Late November in North Carolina is a very special time of year, as it marks the beginning of a period of deep religious reflection. That’s right, it’s college basketball season. For those of you who are fans and/or stats junkies, I wanted to point you towards a great website – StatSheet.com. StatSheet is the product of (the amazing) Robbie Allen, a friend and fellow collaborator on BarCampRDU and other RDU-area projects.
What is StatSheet? It’s the FiveThirtyEight.com of College Basketball (as well as the NFL, NBA, and High School Basketball). The site boasts a terrific, clean interface, with a focus on stats and graphs – for wonks, Bill James-heads, and fantasy fans. I particularly like the embeddable graphs – check out the GameFlow graph from last night’s UNC-Oregon game:
Robbie’s blogged about his statistical forumla for calling a game over at the StatSheet Changelog.

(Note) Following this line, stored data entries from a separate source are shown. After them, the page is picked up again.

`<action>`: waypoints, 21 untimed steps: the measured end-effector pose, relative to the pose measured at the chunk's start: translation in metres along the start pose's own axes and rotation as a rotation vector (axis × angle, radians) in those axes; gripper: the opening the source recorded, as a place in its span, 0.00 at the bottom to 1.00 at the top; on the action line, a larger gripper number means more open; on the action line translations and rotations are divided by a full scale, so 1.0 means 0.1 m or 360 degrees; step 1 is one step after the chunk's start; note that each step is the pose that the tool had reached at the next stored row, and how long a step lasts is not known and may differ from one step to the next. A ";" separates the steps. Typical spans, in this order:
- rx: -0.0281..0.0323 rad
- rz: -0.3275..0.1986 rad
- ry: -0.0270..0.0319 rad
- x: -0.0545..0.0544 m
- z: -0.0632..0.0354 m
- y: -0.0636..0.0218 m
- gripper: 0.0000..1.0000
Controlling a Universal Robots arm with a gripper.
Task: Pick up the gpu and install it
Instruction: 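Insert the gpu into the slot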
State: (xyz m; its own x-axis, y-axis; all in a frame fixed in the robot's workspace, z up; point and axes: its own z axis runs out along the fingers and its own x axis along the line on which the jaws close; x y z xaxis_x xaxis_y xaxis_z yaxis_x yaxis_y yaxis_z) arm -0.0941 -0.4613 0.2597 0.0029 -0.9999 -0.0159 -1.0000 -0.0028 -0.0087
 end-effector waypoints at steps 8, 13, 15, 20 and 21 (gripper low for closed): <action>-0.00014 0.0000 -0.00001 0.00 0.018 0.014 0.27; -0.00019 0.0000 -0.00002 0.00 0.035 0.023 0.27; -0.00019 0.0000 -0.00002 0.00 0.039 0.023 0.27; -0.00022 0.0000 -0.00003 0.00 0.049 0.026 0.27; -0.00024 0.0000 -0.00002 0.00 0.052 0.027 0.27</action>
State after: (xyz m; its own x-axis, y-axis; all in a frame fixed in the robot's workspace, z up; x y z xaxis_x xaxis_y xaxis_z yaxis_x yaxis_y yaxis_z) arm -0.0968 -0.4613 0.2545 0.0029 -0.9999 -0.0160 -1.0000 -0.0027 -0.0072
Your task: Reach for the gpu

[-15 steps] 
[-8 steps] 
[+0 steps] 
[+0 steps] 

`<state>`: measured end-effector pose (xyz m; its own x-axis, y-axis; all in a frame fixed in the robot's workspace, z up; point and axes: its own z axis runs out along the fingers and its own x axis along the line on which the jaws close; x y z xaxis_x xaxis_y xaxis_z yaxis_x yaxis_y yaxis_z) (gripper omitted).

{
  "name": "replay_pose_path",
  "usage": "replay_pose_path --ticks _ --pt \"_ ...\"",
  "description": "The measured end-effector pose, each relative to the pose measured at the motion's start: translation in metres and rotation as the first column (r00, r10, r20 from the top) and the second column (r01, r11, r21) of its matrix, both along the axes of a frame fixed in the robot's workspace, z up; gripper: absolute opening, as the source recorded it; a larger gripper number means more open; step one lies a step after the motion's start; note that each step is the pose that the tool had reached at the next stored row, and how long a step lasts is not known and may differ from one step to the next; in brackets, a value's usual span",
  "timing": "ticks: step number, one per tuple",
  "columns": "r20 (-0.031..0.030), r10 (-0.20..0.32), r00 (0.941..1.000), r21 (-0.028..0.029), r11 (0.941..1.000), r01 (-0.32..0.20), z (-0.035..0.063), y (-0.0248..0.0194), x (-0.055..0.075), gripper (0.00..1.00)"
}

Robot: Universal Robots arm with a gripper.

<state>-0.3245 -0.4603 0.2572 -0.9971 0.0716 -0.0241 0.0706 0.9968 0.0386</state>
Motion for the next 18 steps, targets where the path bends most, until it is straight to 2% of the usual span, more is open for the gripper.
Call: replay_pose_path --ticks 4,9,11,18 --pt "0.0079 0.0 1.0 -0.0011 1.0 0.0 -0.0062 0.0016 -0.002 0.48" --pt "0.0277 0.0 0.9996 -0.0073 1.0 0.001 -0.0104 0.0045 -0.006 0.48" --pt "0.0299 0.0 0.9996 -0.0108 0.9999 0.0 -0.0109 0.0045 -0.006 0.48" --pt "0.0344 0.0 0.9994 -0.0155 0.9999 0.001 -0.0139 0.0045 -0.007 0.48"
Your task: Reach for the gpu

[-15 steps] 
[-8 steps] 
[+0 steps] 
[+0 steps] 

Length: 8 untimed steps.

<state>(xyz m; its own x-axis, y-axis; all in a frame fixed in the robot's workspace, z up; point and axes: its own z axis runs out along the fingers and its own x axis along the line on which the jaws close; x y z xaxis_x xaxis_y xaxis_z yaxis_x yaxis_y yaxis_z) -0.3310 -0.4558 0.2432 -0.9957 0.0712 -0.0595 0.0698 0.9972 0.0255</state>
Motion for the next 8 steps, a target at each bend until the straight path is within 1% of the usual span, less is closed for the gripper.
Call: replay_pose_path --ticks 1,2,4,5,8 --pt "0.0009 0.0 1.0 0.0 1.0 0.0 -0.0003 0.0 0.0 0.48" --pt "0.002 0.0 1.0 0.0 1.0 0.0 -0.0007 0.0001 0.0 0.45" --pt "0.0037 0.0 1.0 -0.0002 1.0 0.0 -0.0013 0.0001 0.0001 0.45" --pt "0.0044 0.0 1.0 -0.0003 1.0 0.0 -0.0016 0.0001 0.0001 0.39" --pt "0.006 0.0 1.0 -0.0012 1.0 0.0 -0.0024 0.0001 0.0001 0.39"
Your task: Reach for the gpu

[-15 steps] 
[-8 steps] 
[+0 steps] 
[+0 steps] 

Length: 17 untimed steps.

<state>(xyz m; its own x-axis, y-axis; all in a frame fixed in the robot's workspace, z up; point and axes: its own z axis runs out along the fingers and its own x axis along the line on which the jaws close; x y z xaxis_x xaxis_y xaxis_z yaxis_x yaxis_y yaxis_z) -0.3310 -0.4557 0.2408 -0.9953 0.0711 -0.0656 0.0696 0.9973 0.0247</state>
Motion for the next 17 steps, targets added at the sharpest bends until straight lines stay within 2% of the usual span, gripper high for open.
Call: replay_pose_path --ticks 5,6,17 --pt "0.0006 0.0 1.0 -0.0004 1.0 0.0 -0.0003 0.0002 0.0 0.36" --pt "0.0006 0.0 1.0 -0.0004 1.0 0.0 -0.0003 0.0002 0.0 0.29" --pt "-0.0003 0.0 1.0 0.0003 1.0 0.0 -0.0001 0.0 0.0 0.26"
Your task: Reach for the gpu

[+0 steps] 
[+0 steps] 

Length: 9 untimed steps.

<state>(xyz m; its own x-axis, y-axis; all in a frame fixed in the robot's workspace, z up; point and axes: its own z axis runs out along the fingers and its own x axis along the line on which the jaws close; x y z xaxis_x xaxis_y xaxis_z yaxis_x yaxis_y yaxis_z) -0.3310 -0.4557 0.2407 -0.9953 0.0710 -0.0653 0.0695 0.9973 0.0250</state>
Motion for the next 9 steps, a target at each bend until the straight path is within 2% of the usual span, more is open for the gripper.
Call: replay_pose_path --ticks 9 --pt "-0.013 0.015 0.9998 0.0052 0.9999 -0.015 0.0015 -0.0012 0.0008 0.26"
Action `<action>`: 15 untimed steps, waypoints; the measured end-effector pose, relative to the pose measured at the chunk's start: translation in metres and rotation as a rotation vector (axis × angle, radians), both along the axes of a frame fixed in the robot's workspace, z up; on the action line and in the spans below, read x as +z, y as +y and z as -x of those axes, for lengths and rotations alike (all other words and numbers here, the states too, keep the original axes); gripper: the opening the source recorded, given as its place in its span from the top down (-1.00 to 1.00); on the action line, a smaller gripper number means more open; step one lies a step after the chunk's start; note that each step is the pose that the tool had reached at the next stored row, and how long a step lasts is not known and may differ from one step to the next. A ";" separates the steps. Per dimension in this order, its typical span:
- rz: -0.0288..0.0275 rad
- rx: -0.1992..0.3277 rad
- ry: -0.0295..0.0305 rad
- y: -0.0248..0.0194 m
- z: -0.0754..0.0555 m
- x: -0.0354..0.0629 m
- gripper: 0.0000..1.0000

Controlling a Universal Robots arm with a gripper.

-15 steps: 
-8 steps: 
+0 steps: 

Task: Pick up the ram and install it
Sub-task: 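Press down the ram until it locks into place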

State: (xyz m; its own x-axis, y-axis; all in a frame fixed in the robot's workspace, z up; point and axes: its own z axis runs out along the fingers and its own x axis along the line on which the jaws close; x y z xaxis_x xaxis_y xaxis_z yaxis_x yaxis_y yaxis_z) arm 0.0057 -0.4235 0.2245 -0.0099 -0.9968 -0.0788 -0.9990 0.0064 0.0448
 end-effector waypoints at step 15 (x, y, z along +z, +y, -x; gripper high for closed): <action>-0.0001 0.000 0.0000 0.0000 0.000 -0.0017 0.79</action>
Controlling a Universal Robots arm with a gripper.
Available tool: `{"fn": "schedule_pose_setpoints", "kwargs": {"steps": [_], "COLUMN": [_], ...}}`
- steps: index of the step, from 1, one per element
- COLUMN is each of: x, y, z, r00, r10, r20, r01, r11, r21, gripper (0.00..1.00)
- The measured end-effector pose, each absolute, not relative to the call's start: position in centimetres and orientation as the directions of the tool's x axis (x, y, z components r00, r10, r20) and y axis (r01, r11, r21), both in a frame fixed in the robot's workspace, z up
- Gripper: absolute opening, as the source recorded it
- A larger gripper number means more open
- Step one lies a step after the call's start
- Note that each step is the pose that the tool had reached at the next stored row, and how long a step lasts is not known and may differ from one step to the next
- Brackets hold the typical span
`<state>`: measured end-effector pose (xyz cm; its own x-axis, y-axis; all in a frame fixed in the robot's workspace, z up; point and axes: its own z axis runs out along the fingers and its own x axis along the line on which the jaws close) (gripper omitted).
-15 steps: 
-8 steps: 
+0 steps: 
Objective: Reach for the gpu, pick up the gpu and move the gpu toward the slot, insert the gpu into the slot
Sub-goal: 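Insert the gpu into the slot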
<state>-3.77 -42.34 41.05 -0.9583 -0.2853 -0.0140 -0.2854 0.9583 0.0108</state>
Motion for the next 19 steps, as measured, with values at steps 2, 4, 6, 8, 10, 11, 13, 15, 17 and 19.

And for the die-hards, StatSheet also list information about referees. As noted by Robbie in the disclaimer, “Boxscores list three officials per game. I have no way of associating specific foul calls to specific refs. As a result, I associate the number of fouls called in a game with each ref.” This presents an interesting statistical problem – could we devise a technique to break down this collective data and provide an estimate prediction of fouls/game?
Since the data is coupled, we could employ analysis of variance to analyze the groups, looking for referrees that significantly vary. For example, if we have nine referees who rotate through three pairs, we would be able to use analysis of variance to target and identify a referee that consistently delivers more or less fouls than the standard interval (i.e. look for the common outlier). But what if we wanted a predictive model? In that case, we might wish to apply a fixed-effects or hierarchical linear model. Looking at the pseudo-interactions between the groups of referees, we would be able to predict an estimate of fouls/game for the combination. This would be most interesting to explore from a historical perspective, to identify games with significantly more or less fouls. Potential interactors in that model would include TV broadcast, team rankings, and Duke status (if the team is Duke, the number of fouls called on Duke is generally two standard deviations below the ref’s mean).
My disclaimer is that I don’t know the first thing about sports stats, so pay no attention to me. However, I’m loving StatSheet, it has become my go-to stats site (edging out both ESPN and Yahoo Sports), and I thought I’d pass it on to you.